Currently, the gold standard to repair large nerve defects is the autologous nerve graft. These solutions offer a mechanical support, adhesion substrates, and, with Schwann cells (SC), a source of neurotropic factors for axonal growth. The technical limits are the donor side damage, multiple surgical accesses, and the unavailability of large amounts of grafts. In recent years, several researchers focused their attention on the interaction between cells (nervous and glial) and physic-chemical cues that arise from the extracellular milieu. Nanotechnologies produce surfaces that mimic the topographical signals (physical stimuli) that arise from enterprise content management (ECM) to modulate the forces acting during axonal elongation. The use of magnetic nanoparticles (MNPs) seems to be able to guide and to boost the nerve regeneration.
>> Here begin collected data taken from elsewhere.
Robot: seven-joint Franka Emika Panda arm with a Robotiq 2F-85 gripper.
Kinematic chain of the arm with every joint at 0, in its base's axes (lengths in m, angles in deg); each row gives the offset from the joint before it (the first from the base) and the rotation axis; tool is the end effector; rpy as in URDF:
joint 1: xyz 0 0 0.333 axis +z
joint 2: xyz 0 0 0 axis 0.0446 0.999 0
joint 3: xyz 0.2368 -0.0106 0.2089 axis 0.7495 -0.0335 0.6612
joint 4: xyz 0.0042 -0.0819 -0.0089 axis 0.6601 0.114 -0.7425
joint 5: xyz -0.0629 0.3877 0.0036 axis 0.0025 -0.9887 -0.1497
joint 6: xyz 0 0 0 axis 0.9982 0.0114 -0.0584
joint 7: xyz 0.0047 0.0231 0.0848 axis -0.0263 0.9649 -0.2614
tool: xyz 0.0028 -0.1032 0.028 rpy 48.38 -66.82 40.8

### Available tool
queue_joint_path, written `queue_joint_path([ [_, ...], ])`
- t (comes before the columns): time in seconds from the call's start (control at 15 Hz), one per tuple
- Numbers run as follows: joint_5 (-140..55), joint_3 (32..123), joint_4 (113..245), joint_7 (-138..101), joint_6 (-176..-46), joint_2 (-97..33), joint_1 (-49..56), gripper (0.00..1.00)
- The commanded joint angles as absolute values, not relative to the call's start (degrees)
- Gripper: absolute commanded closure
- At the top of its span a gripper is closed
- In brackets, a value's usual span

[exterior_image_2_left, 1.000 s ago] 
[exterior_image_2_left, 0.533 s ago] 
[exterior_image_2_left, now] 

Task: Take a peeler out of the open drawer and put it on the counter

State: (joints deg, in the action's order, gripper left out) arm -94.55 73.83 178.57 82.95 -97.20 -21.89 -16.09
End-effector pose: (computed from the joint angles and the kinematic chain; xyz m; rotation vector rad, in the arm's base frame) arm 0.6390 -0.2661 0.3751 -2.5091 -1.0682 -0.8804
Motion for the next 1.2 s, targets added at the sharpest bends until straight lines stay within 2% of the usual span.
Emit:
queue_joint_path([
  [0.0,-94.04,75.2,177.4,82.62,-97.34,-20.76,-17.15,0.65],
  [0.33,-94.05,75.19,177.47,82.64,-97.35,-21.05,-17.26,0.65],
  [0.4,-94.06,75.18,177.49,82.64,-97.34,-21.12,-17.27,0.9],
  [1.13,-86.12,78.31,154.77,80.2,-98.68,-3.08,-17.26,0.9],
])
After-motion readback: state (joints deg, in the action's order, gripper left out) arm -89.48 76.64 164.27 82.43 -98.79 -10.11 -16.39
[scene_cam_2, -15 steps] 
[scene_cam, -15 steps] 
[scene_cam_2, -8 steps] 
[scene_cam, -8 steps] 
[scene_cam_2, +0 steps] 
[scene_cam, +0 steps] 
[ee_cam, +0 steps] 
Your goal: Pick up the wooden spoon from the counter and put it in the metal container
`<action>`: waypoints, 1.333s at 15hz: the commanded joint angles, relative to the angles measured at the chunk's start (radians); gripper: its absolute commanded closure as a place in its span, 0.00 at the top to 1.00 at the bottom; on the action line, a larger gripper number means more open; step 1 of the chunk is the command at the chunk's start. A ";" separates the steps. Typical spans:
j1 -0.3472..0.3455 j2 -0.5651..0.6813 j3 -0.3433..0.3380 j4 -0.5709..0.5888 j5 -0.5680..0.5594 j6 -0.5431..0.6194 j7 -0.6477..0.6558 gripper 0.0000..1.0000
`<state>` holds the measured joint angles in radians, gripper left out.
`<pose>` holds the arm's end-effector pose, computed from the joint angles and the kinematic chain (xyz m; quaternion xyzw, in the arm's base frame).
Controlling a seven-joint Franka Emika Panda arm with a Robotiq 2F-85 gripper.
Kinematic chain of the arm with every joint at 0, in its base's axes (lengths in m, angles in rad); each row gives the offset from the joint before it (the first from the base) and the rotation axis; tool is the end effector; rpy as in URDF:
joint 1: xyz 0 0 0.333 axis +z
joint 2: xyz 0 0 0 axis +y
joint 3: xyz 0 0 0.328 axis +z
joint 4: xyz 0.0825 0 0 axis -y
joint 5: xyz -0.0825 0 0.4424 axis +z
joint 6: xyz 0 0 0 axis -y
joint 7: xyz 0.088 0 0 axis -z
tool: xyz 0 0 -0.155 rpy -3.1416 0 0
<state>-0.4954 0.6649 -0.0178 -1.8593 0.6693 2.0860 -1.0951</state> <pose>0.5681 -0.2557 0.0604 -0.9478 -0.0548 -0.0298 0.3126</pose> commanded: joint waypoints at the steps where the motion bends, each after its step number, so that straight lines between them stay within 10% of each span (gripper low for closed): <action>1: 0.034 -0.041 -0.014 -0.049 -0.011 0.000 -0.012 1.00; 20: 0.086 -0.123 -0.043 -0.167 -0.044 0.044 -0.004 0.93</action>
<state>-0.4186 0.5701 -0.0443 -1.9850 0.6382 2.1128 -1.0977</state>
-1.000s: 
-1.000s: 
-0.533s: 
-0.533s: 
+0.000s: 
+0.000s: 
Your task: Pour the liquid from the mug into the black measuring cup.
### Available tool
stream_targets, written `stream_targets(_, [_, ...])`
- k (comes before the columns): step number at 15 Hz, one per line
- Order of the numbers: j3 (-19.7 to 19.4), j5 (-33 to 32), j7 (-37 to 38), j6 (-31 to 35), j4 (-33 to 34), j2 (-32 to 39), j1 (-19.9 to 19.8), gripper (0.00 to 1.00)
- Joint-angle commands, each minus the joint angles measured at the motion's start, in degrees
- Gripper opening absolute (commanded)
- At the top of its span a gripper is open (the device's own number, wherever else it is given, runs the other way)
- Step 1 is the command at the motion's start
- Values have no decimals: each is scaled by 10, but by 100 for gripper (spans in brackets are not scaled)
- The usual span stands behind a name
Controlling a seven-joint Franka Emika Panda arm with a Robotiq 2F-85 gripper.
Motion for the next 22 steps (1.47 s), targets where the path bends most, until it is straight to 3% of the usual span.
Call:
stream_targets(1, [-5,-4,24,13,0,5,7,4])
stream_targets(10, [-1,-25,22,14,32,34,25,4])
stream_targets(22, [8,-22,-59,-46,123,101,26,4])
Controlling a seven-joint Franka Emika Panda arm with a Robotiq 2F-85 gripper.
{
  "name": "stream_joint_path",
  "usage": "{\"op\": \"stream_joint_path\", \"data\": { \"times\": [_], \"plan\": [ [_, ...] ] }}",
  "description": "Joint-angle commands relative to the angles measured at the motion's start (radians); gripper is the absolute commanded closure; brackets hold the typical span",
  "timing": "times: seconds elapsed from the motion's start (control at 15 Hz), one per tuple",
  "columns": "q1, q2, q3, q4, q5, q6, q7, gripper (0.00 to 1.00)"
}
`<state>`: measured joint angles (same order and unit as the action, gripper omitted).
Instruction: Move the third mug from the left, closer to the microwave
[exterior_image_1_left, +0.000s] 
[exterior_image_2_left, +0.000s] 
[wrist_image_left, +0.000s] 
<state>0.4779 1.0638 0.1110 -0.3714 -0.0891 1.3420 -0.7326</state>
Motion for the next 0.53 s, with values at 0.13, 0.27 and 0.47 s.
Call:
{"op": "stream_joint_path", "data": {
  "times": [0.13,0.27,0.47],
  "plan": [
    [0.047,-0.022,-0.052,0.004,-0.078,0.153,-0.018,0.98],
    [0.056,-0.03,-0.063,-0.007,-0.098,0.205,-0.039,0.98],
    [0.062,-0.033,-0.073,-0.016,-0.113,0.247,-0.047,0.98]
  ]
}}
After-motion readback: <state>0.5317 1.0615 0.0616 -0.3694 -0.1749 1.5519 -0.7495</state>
Both research areas could be improved through surfaces functionalization by biological molecules (proteins/peptides, growth factors, etc.). In the future, the aim will be to help recovery after peripheral nerve lesion by producing a tridimensional structured conduit, then repeat the ECM architecture and take advantage of MNPs internalized by cells and guide them through tension forces by external magnetic fields to stimulate and direct axon growing. The aims of this review were to evaluate the findings of studies that used physical stimuli (nanoscaffold surfaces and MNPs) used for peripheral nerve regeneration support. The future trends in the field of peripheral nerve regeneration continue to produce a wide variety of new techniques to improve the opportunity for advances to treat peripheral nerve injuries.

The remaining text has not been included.